▶ [Task objective] Each record should appear again in the response exactly as it does in the original.

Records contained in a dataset
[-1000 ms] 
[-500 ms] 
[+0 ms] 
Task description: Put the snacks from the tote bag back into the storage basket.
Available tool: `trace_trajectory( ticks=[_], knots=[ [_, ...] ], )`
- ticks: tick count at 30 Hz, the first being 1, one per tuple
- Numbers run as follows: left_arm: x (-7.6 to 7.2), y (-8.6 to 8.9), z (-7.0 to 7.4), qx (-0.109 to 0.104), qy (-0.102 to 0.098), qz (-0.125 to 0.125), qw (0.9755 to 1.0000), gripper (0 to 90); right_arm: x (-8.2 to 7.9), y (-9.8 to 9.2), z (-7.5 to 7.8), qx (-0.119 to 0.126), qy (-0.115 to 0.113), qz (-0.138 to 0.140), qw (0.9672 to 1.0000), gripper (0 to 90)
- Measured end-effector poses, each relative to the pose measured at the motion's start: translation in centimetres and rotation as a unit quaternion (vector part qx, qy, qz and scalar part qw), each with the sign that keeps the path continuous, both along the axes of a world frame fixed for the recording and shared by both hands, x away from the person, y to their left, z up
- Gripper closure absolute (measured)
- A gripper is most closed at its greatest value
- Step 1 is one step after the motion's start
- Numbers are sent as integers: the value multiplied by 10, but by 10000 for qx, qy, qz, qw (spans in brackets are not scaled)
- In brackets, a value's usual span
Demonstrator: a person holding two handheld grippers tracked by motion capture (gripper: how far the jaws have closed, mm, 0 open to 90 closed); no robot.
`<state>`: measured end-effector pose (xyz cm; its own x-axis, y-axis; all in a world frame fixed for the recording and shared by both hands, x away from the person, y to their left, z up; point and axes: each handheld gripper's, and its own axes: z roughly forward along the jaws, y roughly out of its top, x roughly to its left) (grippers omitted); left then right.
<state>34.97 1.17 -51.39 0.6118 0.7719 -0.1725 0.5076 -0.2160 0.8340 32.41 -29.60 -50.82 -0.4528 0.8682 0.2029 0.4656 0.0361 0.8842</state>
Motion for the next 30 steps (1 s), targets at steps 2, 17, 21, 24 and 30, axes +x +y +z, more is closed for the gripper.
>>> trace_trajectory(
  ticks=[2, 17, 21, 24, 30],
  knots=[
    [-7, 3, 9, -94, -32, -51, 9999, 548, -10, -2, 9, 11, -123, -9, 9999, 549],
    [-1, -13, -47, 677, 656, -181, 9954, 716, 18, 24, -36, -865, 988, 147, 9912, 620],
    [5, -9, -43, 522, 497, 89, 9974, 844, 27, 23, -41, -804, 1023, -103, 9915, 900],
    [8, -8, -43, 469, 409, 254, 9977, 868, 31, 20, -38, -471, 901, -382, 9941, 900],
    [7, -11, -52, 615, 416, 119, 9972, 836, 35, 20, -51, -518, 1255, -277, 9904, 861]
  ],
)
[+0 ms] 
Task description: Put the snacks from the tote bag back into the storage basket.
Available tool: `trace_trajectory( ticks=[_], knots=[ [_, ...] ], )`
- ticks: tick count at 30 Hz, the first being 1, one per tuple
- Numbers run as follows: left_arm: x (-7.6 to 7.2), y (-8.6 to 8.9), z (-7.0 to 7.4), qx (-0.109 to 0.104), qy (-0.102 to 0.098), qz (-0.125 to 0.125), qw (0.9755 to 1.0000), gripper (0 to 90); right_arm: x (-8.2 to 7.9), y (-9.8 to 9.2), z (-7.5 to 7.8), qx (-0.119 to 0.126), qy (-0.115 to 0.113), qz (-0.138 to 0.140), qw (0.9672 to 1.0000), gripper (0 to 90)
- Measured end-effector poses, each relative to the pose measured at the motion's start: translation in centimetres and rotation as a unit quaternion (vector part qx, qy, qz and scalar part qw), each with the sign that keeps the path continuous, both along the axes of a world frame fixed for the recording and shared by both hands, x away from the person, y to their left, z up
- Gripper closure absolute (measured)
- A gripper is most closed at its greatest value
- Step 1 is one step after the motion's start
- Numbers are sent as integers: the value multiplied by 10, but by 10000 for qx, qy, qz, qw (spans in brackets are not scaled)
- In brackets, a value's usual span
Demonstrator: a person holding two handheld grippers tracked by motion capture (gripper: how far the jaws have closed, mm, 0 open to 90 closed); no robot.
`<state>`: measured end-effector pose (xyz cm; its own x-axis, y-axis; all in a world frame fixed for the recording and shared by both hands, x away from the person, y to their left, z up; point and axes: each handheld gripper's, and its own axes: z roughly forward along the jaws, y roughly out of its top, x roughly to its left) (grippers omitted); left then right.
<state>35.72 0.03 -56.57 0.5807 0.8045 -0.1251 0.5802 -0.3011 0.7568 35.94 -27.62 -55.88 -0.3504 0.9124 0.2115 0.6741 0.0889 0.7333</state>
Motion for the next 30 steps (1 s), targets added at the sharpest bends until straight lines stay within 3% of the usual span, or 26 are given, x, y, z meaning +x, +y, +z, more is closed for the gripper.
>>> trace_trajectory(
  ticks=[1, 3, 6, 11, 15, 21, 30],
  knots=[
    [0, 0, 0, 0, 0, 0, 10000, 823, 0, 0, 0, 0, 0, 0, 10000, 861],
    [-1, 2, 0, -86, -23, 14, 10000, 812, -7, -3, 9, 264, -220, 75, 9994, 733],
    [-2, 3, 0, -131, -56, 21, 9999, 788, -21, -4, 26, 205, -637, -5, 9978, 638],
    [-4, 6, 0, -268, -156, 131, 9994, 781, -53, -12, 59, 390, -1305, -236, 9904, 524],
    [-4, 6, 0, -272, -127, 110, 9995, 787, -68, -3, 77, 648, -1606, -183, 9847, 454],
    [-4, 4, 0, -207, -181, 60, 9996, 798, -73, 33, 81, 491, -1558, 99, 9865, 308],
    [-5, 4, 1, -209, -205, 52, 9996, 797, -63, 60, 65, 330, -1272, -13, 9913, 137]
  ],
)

▶ [Response for this exercise]
[-1000 ms] 
[-500 ms] 
[+0 ms] 
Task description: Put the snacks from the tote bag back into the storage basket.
Available tool: `trace_trajectory( ticks=[_], knots=[ [_, ...] ], )`
- ticks: tick count at 30 Hz, the first being 1, one per tuple
- Numbers run as follows: left_arm: x (-7.6 to 7.2), y (-8.6 to 8.9), z (-7.0 to 7.4), qx (-0.109 to 0.104), qy (-0.102 to 0.098), qz (-0.125 to 0.125), qw (0.9755 to 1.0000), gripper (0 to 90); right_arm: x (-8.2 to 7.9), y (-9.8 to 9.2), z (-7.5 to 7.8), qx (-0.119 to 0.126), qy (-0.115 to 0.113), qz (-0.138 to 0.140), qw (0.9672 to 1.0000), gripper (0 to 90)
- Measured end-effector poses, each relative to the pose measured at the motion's start: translation in centimetres and rotation as a unit quaternion (vector part qx, qy, qz and scalar part qw), each with the sign that keeps the path continuous, both along the axes of a world frame fixed for the recording and shared by both hands, x away from the person, y to their left, z up
- Gripper closure absolute (measured)
- A gripper is most closed at its greatest value
- Step 1 is one step after the motion's start
- Numbers are sent as integers: the value multiplied by 10, but by 10000 for qx, qy, qz, qw (spans in brackets are not scaled)
- In brackets, a value's usual span
Demonstrator: a person holding two handheld grippers tracked by motion capture (gripper: how far the jaws have closed, mm, 0 open to 90 closed); no robot.
`<state>`: measured end-effector pose (xyz cm; its own x-axis, y-axis; all in a world frame fixed for the recording and shared by both hands, x away from the person, y to their left, z up; point and axes: each handheld gripper's, and its own axes: z roughly forward along the jaws, y roughly out of its top, x roughly to its left) (grippers omitted); left then right.
<state>34.97 1.17 -51.39 0.6118 0.7719 -0.1725 0.5076 -0.2160 0.8340 32.41 -29.60 -50.82 -0.4528 0.8682 0.2029 0.4656 0.0361 0.8842</state>
Motion for the next 30 steps (1 s), targets at steps 2, 17, 21, 24 and 30, axes +x +y +z, more is closed for the gripper.
>>> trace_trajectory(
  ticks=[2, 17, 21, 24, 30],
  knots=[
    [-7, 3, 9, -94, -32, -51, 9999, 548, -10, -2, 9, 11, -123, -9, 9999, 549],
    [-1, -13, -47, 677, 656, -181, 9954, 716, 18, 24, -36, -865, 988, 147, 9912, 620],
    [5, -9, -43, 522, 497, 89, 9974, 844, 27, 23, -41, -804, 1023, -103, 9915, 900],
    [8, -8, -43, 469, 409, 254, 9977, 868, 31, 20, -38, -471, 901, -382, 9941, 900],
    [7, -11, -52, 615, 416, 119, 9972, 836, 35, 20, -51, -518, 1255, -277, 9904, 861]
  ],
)
[+0 ms] 
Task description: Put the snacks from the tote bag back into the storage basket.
Available tool: `trace_trajectory( ticks=[_], knots=[ [_, ...] ], )`
- ticks: tick count at 30 Hz, the first being 1, one per tuple
- Numbers run as follows: left_arm: x (-7.6 to 7.2), y (-8.6 to 8.9), z (-7.0 to 7.4), qx (-0.109 to 0.104), qy (-0.102 to 0.098), qz (-0.125 to 0.125), qw (0.9755 to 1.0000), gripper (0 to 90); right_arm: x (-8.2 to 7.9), y (-9.8 to 9.2), z (-7.5 to 7.8), qx (-0.119 to 0.126), qy (-0.115 to 0.113), qz (-0.138 to 0.140), qw (0.9672 to 1.0000), gripper (0 to 90)
- Measured end-effector poses, each relative to the pose measured at the motion's start: translation in centimetres and rotation as a unit quaternion (vector part qx, qy, qz and scalar part qw), each with the sign that keeps the path continuous, both along the axes of a world frame fixed for the recording and shared by both hands, x away from the person, y to their left, z up
- Gripper closure absolute (measured)
- A gripper is most closed at its greatest value
- Step 1 is one step after the motion's start
- Numbers are sent as integers: the value multiplied by 10, but by 10000 for qx, qy, qz, qw (spans in brackets are not scaled)
- In brackets, a value's usual span
Demonstrator: a person holding two handheld grippers tracked by motion capture (gripper: how far the jaws have closed, mm, 0 open to 90 closed); no robot.
`<state>`: measured end-effector pose (xyz cm; its own x-axis, y-axis; all in a world frame fixed for the recording and shared by both hands, x away from the person, y to their left, z up; point and axes: each handheld gripper's, and its own axes: z roughly forward along the jaws, y roughly out of its top, x roughly to its left) (grippers omitted); left then right.
<state>35.72 0.03 -56.57 0.5807 0.8045 -0.1251 0.5802 -0.3011 0.7568 35.94 -27.62 -55.88 -0.3504 0.9124 0.2115 0.6741 0.0889 0.7333</state>
Motion for the next 30 steps (1 s), targets added at the sharpest bends until straight lines stay within 3% of the usual span, or 26 are given, x, y, z meaning +x, +y, +z, more is closed for the gripper.
>>> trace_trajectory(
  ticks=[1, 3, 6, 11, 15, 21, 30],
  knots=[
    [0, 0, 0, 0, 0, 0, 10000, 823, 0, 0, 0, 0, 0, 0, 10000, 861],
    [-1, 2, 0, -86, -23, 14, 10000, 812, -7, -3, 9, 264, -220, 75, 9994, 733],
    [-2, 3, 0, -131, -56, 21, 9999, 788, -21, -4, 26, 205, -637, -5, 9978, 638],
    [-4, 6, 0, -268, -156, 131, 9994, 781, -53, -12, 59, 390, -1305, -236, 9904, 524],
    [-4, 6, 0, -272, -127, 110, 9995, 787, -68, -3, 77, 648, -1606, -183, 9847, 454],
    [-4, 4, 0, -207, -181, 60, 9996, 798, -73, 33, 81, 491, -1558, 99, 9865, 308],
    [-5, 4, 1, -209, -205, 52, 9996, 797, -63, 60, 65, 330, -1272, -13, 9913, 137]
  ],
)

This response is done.